Rocksure believes that this is a new and unique opportunity for those wishing to have a stake in high-quality real estate in one or both of the most important and exciting cities in the world. Rather than investing millions of pounds, the Rocksure fund concept requires investment of just £245,000 (London) or US$350,000 (Manhattan) to secure equity ownership of luxury apartments coupled with the opportunity to use them at times of choosing for an average of 18 and 21 nights each year (respectively), during the 10-year life of the Fund. The first 12 founder investors in each fund receive a discount of £10,000 (London) or US$15,000 (Manhattan) on the subscription price.

Each fund will comprise 64 full Units of investment and will purchase four 2-bedroom, 2-bathroom apartments in coveted boroughs such as Kensington, Chelsea and Westminster in London, and in Midtown, Upper East Side and Lower Manhattan in New York. All will be luxuriously furnished and equipped, professionally managed, offer a daily maid service, and provide access to a dedicated concierge service.

Annual usage will be an average of 18-nights for a full Unit in the London Fund and 21-nights in the Manhattan Fund with multiple, half and three-quarter Units also available. As well as enjoying the properties themselves, owners may also lend their apartments to family and friends and, if necessary, roll excess nights forward to the following year.
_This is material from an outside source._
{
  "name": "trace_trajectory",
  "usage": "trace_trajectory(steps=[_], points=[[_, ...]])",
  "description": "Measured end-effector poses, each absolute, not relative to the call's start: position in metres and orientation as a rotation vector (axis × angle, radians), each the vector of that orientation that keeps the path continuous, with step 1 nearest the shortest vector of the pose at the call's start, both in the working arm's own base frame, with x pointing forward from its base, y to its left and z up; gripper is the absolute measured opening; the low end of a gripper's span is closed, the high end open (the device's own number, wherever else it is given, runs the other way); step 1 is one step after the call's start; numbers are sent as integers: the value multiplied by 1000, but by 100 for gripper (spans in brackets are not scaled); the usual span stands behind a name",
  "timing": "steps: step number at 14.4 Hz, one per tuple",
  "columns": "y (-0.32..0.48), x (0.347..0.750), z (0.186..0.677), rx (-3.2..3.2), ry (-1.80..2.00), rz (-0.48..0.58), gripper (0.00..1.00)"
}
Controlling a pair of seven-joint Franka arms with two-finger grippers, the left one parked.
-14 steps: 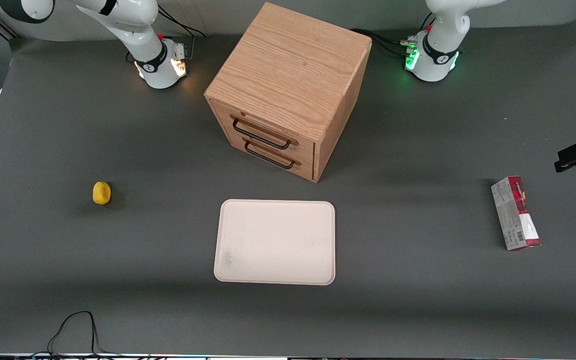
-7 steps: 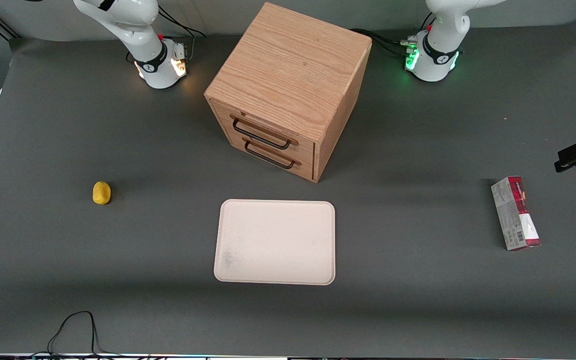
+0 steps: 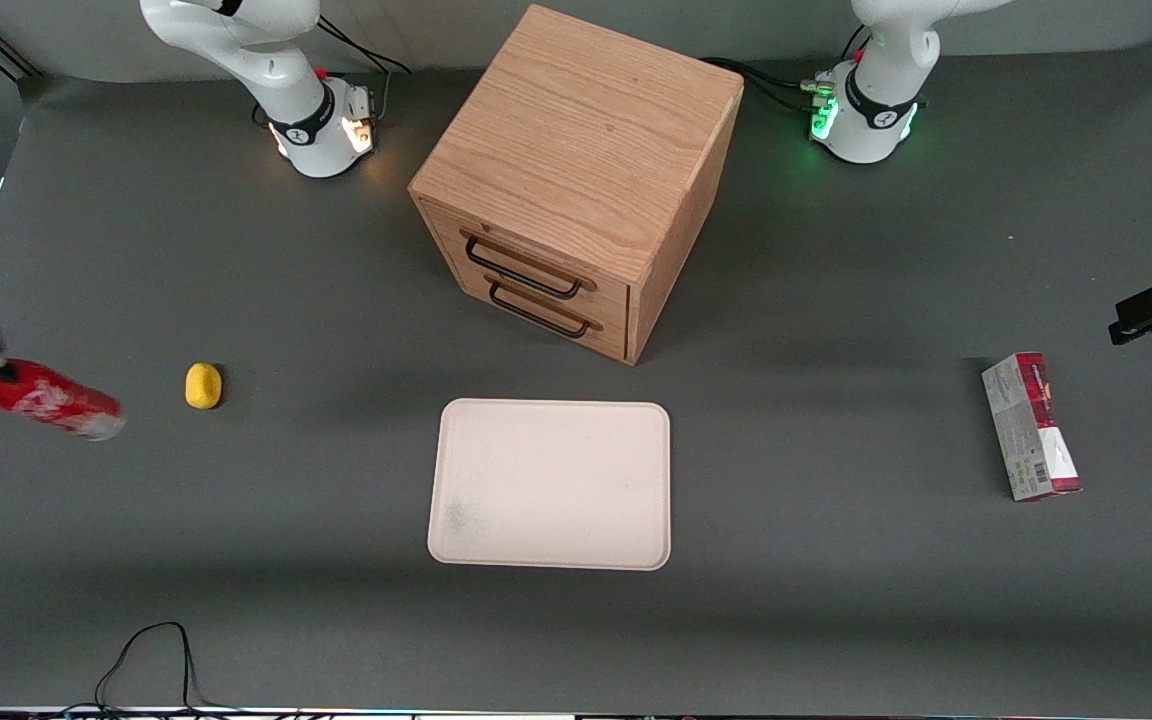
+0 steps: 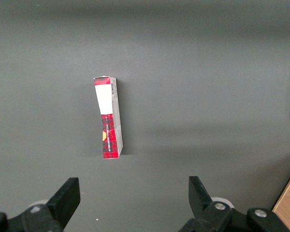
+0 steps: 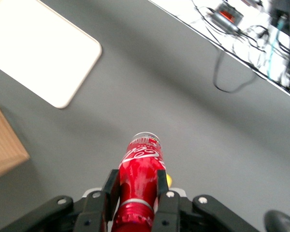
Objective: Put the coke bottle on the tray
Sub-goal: 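Carry the upright bottle with the right gripper over the white tray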
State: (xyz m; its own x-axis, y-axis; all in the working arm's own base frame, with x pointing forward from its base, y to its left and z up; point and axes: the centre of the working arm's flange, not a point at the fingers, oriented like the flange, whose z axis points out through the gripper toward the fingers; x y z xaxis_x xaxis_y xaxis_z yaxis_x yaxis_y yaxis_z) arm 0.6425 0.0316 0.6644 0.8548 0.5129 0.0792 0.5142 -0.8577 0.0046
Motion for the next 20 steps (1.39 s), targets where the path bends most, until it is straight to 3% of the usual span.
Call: trace_trajectory(steps=[10,16,20], points=[[321,603,617,-3086,-448,-169,35],[329,613,598,-3140,-372,-211,35],[334,643,542,-3162,-357,-216,35]])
With high-end two-bedroom apartments in central London already costing £3million or more, Rocksure’s London Fund offers a hassle-free entry into a remarkable market at a fraction of the usual cost. The company perceives this to be a shrewd time to buy as industry experts report that growth in prime central London property has now slowed, with many attributing this to feelings of uncertainty in the run-up to the 2015 General Election. Prices are expected to surge again after the General Election by as much as 8 per cent in 2016 alone.

Meanwhile, New York is ranked as the largest global real estate market by sales volume and stands out among world cities as receiving the largest share of investment by ultra-high net worth individuals in direct residential property. With the Rocksure Manhattan Fund, investors can buy a share of burgeoning prime residential real estate to be enjoyed for 10 years for US$350,000.

Investors in both the London and Manhattan Funds can apply part of their annual usage entitlements to use all of the villas and apartments owned by other Rocksure Funds and to access Rocksure’s partner properties around the world.

Of the latest launches, Founding Director David Rogers explains “These are two cities that are perennially attractive and promise an exceptional lifestyle coupled with strong growth potential. The Rocksure ownership model has been carefully crafted to offer shareholders the chance to own real estate in both these cities for a fraction of the cost of whole ownership and to use them at considerably less than the cost of renting comparable accommodation.”

These are the company’s sixth and seventh funds. Founded in 2006, the company has raised over US$30 million to date and its model of combining property ownership with low-cost use has proved extremely popular with its 150+ investors.